The Duke and the SILVER CLOUD: Schooner Days DCCCIV (804)
- Publication
- Toronto Telegram (Toronto, ON), 19 Jul 1947
- Full Text
- The Duke and the SILVER CLOUDSchooner Days DCCCIV (804)
by C. H. J. Snider
THE SILVER CLOUD was the largest barquentine on the Canadian register (then kept at Montreal if you please) when Thomas' Marine Register of Lake Shipping was compiled, in 1864. She was then in her second year, classed E, equivalent to A2, and valued at $16,000. Her measurement was 469 tons register, which would mean an overall length of about 150 feet. John Potter, the master builder with headquarters at Oakville, where the old house known as The Folly, once a Victorian Casa Loma, still commemorates him, had gone north with his gang of carpenters and built the Silver Cloud in 1863 for the Toronto firm of Wyatt and Smith, which had large shipping interests. From her size the Silver Cloud would seem to have been intended for the lumber or timber trade. It is possible that she, too, went overseas, for we have not discovered further record of her on the lakes. It is to be hoped that for shipwright Potter and the owners this Cloud was all lining and solid at that.
QUEEN OF THE NORTH
In 1861 Potter had built another square rigger "in the bush," not at Coldwater but at the mouth of the Nottawasaga, the present Wasaga Beach. This was the $11,000 brigantine Queen of the North, of 337 tons register, and G. H. Wyatt and Co. of Toronto were the owners. The Queen of the North, so appropriately named, was smaller than the Silver Cloud or the Reindeer, but a very fine vessel, and gave good service for fifteen or twenty years until wrecked on Long Point, Lake Erie.
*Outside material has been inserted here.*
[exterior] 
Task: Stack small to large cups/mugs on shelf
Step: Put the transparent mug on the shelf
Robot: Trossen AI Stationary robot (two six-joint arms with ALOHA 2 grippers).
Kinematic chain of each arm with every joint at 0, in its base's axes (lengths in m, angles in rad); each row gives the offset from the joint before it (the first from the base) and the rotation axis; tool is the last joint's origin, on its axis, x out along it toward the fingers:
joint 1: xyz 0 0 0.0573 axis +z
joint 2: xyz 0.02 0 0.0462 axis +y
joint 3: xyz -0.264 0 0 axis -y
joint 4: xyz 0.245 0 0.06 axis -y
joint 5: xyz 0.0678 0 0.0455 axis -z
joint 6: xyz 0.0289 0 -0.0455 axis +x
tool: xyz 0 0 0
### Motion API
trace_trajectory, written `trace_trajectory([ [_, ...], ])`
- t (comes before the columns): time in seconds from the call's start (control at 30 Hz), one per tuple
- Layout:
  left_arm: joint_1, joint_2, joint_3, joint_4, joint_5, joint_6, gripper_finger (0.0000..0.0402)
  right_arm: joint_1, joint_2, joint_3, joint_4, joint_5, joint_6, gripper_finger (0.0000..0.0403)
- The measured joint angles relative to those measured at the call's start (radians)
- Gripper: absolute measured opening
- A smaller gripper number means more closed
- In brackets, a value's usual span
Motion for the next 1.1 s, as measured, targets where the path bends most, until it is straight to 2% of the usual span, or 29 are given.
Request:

Capt. Jas. McCannell, CPR historian before mentioned, was of the belief that the Silver Cloud was a product of the Coldwater shipbuilding [ ]ge of Crimean War times, and that she was built in a cove of Matchedash Bay at the mouth of the Coldwater River, but his investigations did not confirm this.
Just where the Silver Cloud was built is vague. The earliest register gives her place of building as the "River Severn," which enters Georgian Bay on the east side, eight or ten miles north of the Coldwater. It seems established that she was not built in the Coldwater River itself, like the Sardinia. If the bank had to be cut away for that schooner to let her make the turn, the river would not have been large enough for the much larger Cloud. It is possible that the barquentine was built in the cove east of the river mouth, which was the birthplace of the Duke of Argyle and the Reindeer or she may have been built in the Severn, but she was regarded as a Coldwater vessel. In fact Miss Maria Caswell a daughter of the late George Caswell, Sr., who might be called the King of Coldwater, is believed to have christened her. Miss Caswell was a Coldwater belle in her early twenties when the Silver Cloud was launched. The family tradition is that she christened not one but two Coldwater vessels. The Reindeer might have been the other one.
DUKE OF ARGYLE
Of the Duke of Argyle all that diligent search has so far revealed is that she was built at Coldwater in the same place as the Reindeer. Possibly she was sent overseas and found a purchaser abroad as the Reindeer did. Her name reflects the strong Scottish element in Simcoe County's settlement.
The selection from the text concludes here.